• _DATA BLOCK_:
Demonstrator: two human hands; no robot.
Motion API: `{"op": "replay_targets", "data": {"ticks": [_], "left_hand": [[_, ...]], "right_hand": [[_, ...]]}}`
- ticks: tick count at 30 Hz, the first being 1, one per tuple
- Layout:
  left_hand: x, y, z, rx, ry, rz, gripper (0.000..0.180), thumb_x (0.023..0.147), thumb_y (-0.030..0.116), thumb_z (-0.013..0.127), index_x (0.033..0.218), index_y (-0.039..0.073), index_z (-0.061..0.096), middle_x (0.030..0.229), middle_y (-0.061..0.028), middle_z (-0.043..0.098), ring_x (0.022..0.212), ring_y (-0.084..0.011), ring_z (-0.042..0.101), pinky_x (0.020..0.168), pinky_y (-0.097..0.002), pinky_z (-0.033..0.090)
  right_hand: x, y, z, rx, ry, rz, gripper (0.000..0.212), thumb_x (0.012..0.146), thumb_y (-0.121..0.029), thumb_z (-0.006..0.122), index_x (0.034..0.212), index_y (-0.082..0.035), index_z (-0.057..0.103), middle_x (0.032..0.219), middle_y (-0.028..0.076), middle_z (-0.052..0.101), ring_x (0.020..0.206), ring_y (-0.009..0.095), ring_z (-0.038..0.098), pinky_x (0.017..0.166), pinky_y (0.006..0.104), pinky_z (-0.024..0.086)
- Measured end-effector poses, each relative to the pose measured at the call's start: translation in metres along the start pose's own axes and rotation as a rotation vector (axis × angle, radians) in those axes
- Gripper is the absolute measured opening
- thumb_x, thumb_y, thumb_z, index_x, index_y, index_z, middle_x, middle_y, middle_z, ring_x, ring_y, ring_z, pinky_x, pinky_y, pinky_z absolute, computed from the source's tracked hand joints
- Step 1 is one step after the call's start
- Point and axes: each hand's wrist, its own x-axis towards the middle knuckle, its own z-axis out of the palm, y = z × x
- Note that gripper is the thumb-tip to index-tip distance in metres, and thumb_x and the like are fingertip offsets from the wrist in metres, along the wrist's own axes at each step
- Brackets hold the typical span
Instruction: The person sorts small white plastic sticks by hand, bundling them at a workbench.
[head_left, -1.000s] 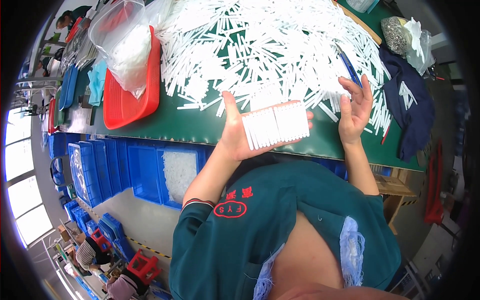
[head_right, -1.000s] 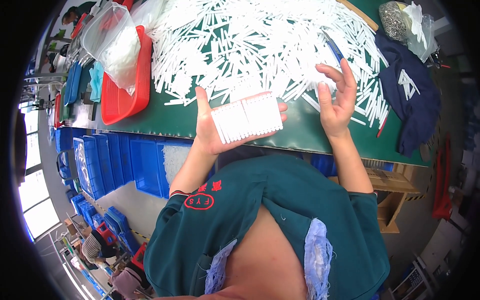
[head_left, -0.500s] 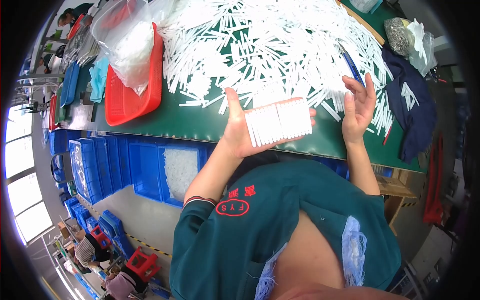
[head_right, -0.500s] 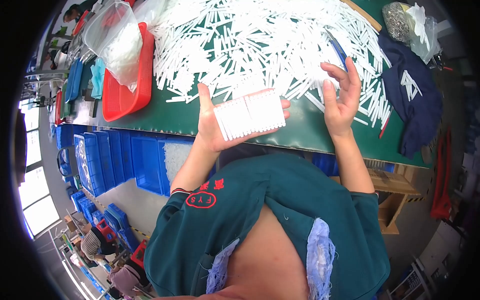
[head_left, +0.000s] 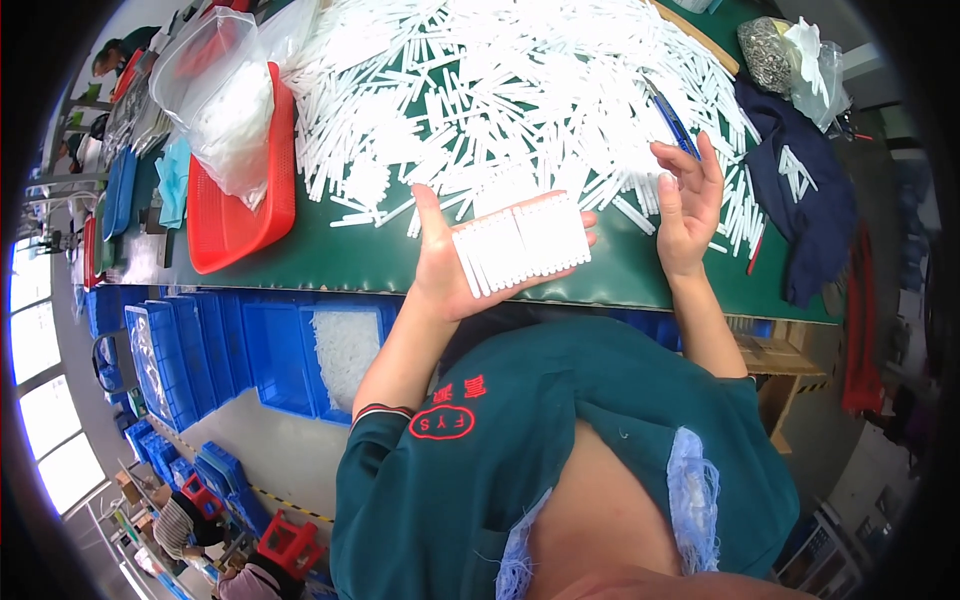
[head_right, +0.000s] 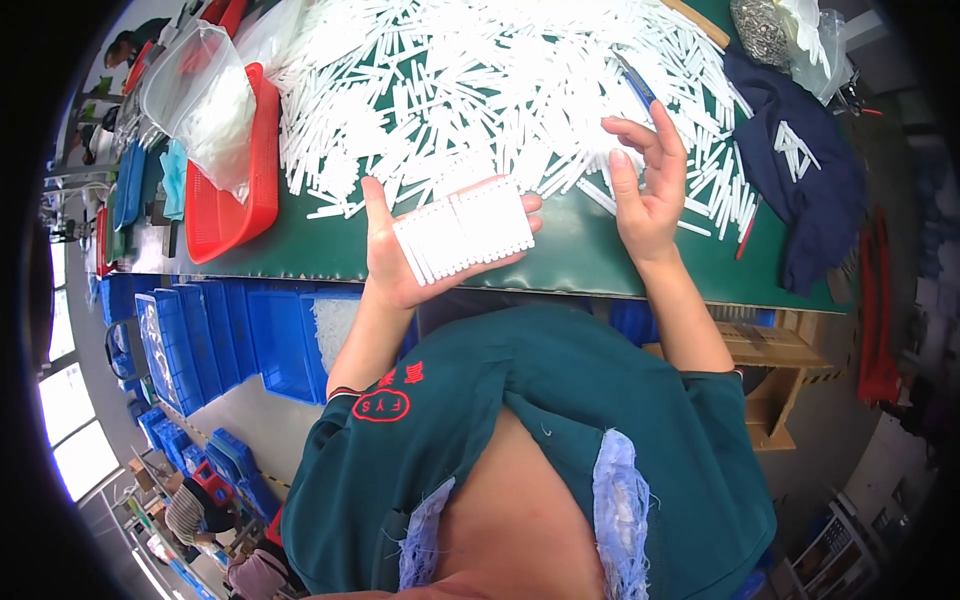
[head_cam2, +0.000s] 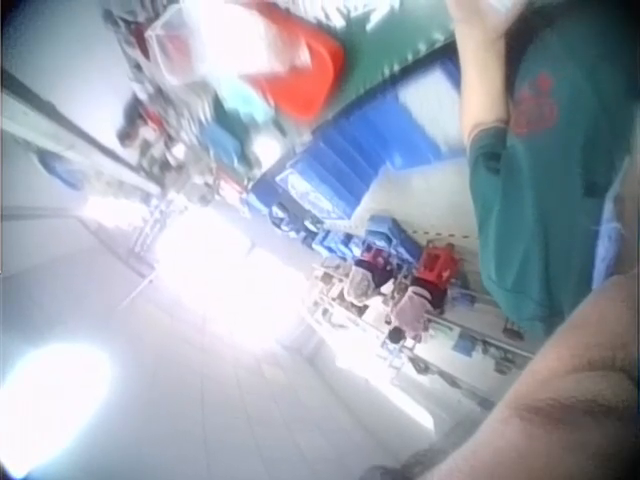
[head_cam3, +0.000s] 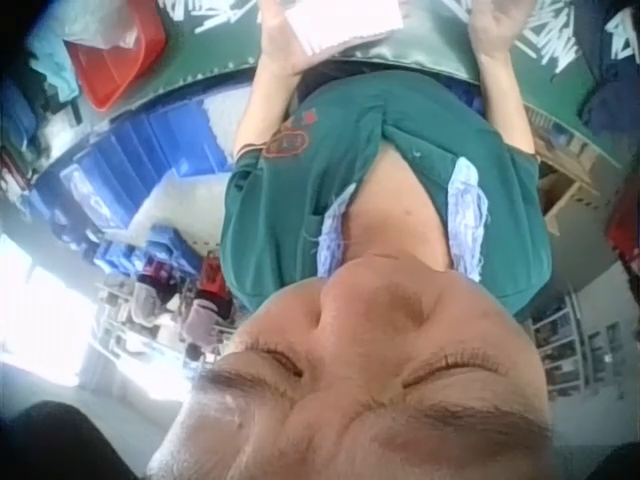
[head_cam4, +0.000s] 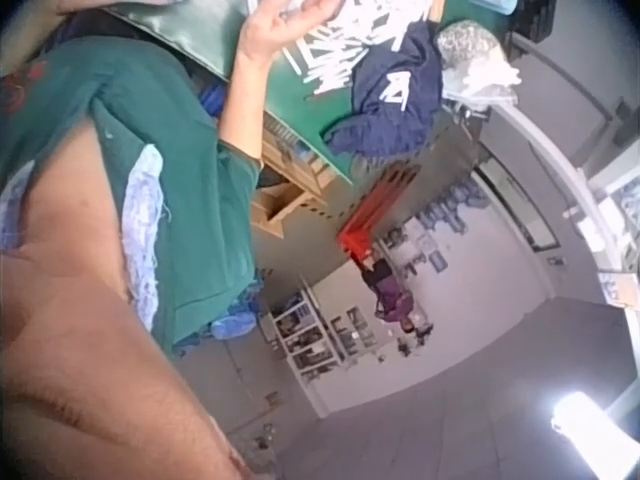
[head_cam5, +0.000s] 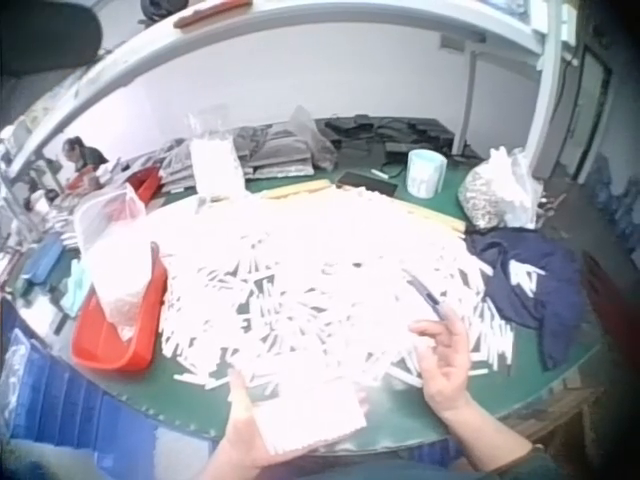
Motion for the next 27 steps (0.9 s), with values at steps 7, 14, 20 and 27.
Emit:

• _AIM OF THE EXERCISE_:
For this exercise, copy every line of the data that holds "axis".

• _FINISHED TASK_:
- Measured end-effector poses, each relative to the pose measured at the call's start: translation in metres along the start pose's own axes and rotation as a rotation vector (axis × angle, radians) in those axes
- Point and axes: each hand's wrist, its own x-axis towards the middle knuckle, its own z-axis out of the palm, y = z × x

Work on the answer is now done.